On a shaded tree lined street, behind a full yet seemingly demure suburban garden facade lies Anahata.



An inviting path pulls you in.



With much to stop and see on your journey along the way.



"In Anahata, one is making decisions, 'following your heart', based upon one's higher self, and not from the unfulfilled emotions and desires of lower nature.

Anahata is also associated with love and compassion, charity to others, and forms of psychic healing."



This garden captured my heart the first time I saw it.



From the moment I stepped inside I knew it was a place of peace and comfort, a refuge from the rushing world outside. This garden is the living embodiment of a garden oasis and what gardening has the power to do for the individual and the larger world out side its walls.







In Anahata, comfort and calm, created with simple botanical beauty.



Some of the unfamiliar perennials also caught my eye.

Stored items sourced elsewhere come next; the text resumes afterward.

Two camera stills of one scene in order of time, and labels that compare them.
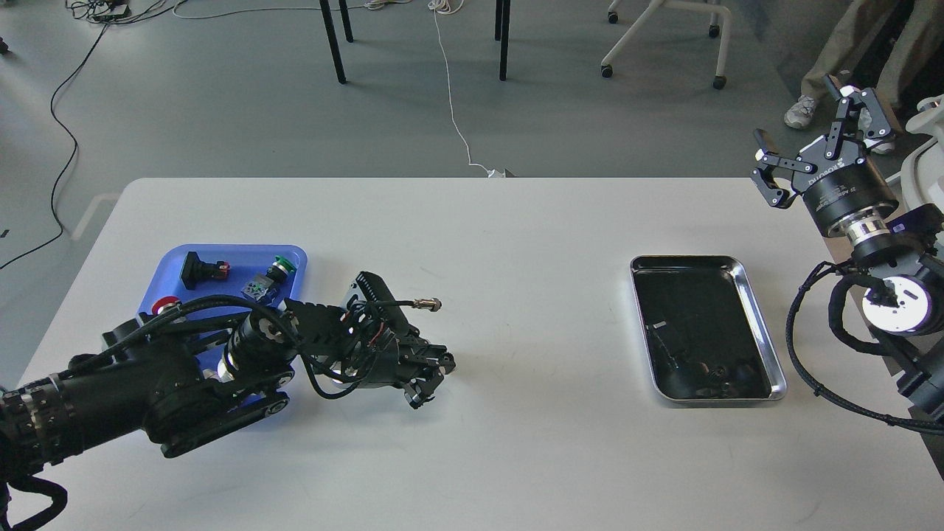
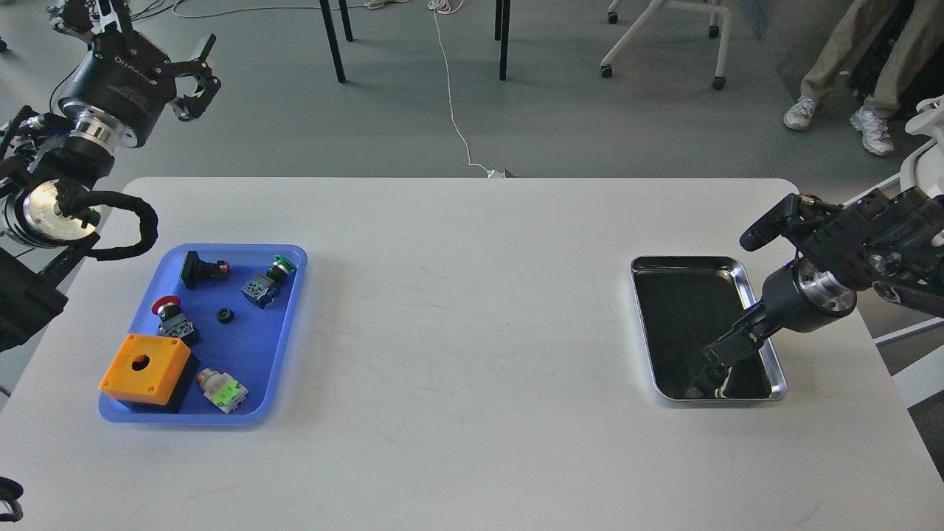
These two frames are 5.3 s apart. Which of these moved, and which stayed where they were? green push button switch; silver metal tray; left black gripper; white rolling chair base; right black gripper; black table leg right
Moved: left black gripper; right black gripper
Stayed: white rolling chair base; silver metal tray; black table leg right; green push button switch
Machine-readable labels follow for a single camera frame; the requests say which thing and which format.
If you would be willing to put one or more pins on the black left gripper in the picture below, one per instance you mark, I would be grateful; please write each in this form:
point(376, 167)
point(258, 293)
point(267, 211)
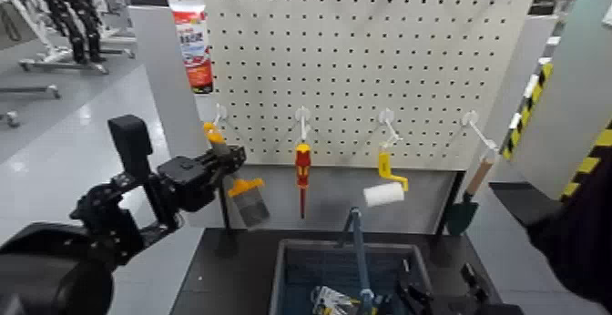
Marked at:
point(191, 183)

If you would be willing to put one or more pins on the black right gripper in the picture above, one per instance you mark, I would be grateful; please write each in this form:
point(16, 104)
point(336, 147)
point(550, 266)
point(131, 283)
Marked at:
point(473, 309)

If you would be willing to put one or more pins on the yellow grey paint brush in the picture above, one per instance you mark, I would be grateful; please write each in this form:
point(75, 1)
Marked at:
point(248, 203)

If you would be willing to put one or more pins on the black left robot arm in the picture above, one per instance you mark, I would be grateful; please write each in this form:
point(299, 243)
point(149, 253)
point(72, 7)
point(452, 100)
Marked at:
point(57, 269)

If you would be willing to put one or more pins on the grey plastic crate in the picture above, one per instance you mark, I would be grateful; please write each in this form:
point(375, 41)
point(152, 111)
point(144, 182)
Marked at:
point(278, 283)

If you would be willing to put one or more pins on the white peg hook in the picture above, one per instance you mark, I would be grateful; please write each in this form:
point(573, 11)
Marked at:
point(302, 116)
point(471, 118)
point(386, 116)
point(220, 113)

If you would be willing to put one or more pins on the red yellow screwdriver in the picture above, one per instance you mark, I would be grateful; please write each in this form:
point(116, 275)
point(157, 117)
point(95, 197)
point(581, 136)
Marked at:
point(302, 164)

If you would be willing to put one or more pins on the grey lower back panel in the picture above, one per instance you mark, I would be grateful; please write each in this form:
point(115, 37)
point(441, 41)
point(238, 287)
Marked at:
point(325, 197)

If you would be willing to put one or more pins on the white yellow packaged item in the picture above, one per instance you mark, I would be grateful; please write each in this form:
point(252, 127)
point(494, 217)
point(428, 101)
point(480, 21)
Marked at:
point(330, 302)

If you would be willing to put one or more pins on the white partition panel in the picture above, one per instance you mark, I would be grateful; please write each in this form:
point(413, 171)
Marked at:
point(158, 68)
point(521, 68)

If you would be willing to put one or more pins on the white red sealant tube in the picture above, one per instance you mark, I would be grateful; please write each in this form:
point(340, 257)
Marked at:
point(193, 44)

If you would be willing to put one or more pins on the black blurry foreground casing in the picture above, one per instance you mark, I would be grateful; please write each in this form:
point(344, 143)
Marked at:
point(578, 240)

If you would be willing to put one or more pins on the white pegboard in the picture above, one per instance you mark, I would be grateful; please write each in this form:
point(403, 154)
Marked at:
point(358, 68)

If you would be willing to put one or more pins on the grey stand leg with caster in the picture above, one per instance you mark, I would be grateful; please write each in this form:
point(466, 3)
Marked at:
point(33, 90)

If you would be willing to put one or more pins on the black background robot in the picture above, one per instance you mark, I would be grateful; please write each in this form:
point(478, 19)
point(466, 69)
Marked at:
point(71, 15)

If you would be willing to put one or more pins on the grey pillar with hazard stripes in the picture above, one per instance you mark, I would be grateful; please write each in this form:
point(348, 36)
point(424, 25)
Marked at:
point(569, 92)

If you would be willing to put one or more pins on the white background robot stand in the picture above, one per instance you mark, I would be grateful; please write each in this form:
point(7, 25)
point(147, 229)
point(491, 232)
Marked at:
point(33, 35)

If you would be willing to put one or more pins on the black pegboard frame post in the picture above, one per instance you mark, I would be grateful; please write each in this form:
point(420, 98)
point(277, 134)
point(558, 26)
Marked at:
point(223, 211)
point(449, 187)

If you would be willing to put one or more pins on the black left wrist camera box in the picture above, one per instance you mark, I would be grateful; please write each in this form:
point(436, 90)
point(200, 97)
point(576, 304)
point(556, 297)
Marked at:
point(130, 145)

This looks to be Aster tataricus, Tatarian Aster just beginning to bloom. What, the genus name hasn't been changed to Symphyotrichum?

Seeing it standing tall in person and reading about it online makes me think it would be a fabulous replacement for the royally floppy, six foot tall Symphyotrichum novae-anliae, New England Aster that we have up here and is such a pain when it falls over. I just don't think a simple replacement would work to well.

I must return to Anahata and get me some Tatarian Aster. The clash of the aster titans could begin.

4 comments:

Lisa at Greenbow said...

Just what a person would need today. A peace full garden.

Dianne said...

I have begun to realize that I come to your blog each evening before I go to bed for an uplifting moment. (well, except when I got the idea that my husband might fit in a hay bale!!!)
Love the gardens and love your comments.

From across the mountain....

Lola said...

Yes, a peaceful garden to wonder through on a peaceful day. I found it quite lovely.
I too check you blog late at night to see if you have let us see some more beauty.

Anonymous said...

Lovely garden and lovely prose. I grow the Tatarian aster and it is great to have blooming so late in the season. One caution, however, it is a thug. It should fit right in in the wilder parts of your garden. There is a shorter cultivar, the name of which escapes me, but you could find it on the Net.